**Data extract**

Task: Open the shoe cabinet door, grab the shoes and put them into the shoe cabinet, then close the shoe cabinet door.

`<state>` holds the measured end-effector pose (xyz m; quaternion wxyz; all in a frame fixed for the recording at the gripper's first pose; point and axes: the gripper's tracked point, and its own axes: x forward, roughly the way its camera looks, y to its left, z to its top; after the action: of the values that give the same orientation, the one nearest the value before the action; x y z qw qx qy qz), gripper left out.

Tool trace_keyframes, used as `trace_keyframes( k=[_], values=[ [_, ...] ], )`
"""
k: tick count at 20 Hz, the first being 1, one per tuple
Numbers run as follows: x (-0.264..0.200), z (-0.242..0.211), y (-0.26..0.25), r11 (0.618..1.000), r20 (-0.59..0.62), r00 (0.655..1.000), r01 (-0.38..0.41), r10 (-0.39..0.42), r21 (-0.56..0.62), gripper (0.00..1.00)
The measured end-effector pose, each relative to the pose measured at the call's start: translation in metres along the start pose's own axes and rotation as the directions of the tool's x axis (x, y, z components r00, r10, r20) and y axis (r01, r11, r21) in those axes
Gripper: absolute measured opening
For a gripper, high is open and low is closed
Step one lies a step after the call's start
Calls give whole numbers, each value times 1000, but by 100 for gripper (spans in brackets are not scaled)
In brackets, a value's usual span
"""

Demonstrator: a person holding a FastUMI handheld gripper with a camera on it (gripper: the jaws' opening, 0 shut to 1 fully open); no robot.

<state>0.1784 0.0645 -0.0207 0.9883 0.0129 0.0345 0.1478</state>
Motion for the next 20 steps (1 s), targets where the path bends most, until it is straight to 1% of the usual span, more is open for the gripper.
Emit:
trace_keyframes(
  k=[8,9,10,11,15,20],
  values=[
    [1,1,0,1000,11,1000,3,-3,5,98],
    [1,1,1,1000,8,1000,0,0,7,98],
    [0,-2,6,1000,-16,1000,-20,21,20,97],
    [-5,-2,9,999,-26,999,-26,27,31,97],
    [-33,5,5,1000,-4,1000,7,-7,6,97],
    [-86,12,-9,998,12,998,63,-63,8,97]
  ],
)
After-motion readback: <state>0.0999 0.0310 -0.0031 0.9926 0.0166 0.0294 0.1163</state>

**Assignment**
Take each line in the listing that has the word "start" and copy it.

**Response area**
The measured end-effector pose, each relative to the pose measured at the call's start: translation in metres along the start pose's own axes and rotation as the directions of the tool's x axis (x, y, z components r00, r10, r20) and y axis (r01, r11, r21) in those axes
Step one lies a step after the call's start

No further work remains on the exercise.